Jack the Ripper
Jack the Ripper was one of the most infamous serial killer in 19th century. His identity was never found and there are many mysteries about his murders which have never been explained.
However the serial killer Jack the Ripper was never caught, evidences of his crimes were lost, and possible witnesses were never questioned. But why police had managed to conduct this investigation so badly? In this paper I would like give an answer to this question and explain why the police were unable to catch Jack the Ripper. Crime rate at this period time was high and was increasing even though police forces like the City police and Metropolitan police were established. Therefore it was more likely for them to catch Jack the Ripper because of the strong and powerful forces they had, but this was not the case, the murders of Jack the Ripper still lies a mystery. The main reason for this was instead both the forces working together; they were competitive towards one another.

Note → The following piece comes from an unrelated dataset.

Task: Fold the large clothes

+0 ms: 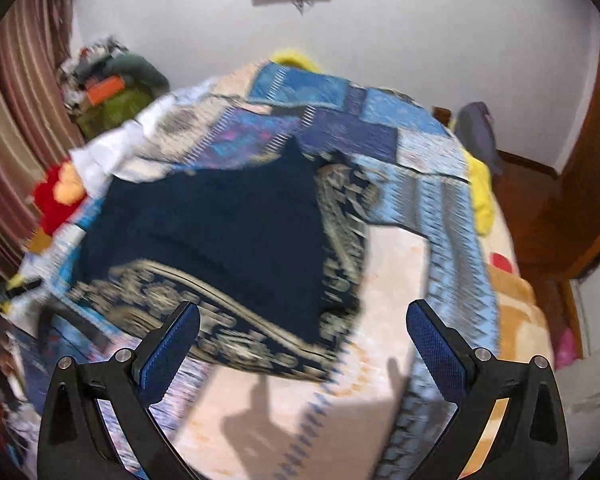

Therefore there was a lack of communication and any evidence or information found to do with the Jack the Ripper were never shared or passed. As both of these forces wanted the glory and honor to themselves. Jack the Ripper was known for brutal and heartless attack, his serial murders shocked, captured and attract so much of the public attention, Jack the Ripper was described to be a demented being, which was skillful and was anomatical knowledge (Knight, p.17 ). His victims were poor prostitute who he would use as excuse to get in the corners and then attack them.
Jack the Ripper was very clever and aware of his surroundings; he carried out attack at specific time and places where he knew he would not be disturbed. This made the job of the police force even more impossible because there was never actual eyewitness to the killing. Therefore when the police did go out looking for the most possible suspect, it was difficult to pinpoint on one individual without not hard-core evidence. However, through the case dozens of theories on the Ripper’s identity have been formulated over the years and some have been weaker than others. The first such theory is that the killer was Thomas Cutbush. Cutbush was arrested in 1891 for stabbing two young women’s buttocks in public.
He was proclaimed Jack the Ripper by the Sun in a “spectacular article” (Begg, p. 68). This theory was quickly dismissed by Sir Melville Mcnaghten, Assistant Chief Constable at Scotland Yard and future head of the Criminal Investigation Department (CID), who claimed that there were at least another three men, “any one of whom would have been more likely than Cutbush to have committed this series of murders” (Knight, p.276). George Chapman was another popular suspect at the time. A Polish “barber-surgeon” (Begg, p.
72) who immigrated to england sometime in 1888, Chapman was later convicted of poisoning at least 3 of his wives and hanged in 1903. Chapman is considered a serious suspects because of his psychological profile was that of a killer, he possessed the needed anatomical knowledge, being a barber-surgeon and he was a resident of Whitechapel at the time of the murders. But, his known modus operandis is very different, and the switch from brutal mutilations to slow poisoning is the “most frequent objection” (Begg, p. 73) to him being the killer. But the strongest and most respected theory originates from Sir Melville Mcnaghten’s notes. After exonerating Cutbush as the killer, Mcnaghten lists three main suspects.
Michael Ostrog, who Mcnaghten describes as a “mad Russian doctor and… unquestionably a homicidal manic.” (Knight, 369) was a Russian Jew who had been recently dismissed from a Lunatic Asylum.
Being a doctor automatically proves that he had the anatomical knowledge and the surgical skill to commit the murders. But Ostrog never did anything remotely as violent as the Whitechapel murders, and there is no real strong motive to support the accusation other than his insanity. …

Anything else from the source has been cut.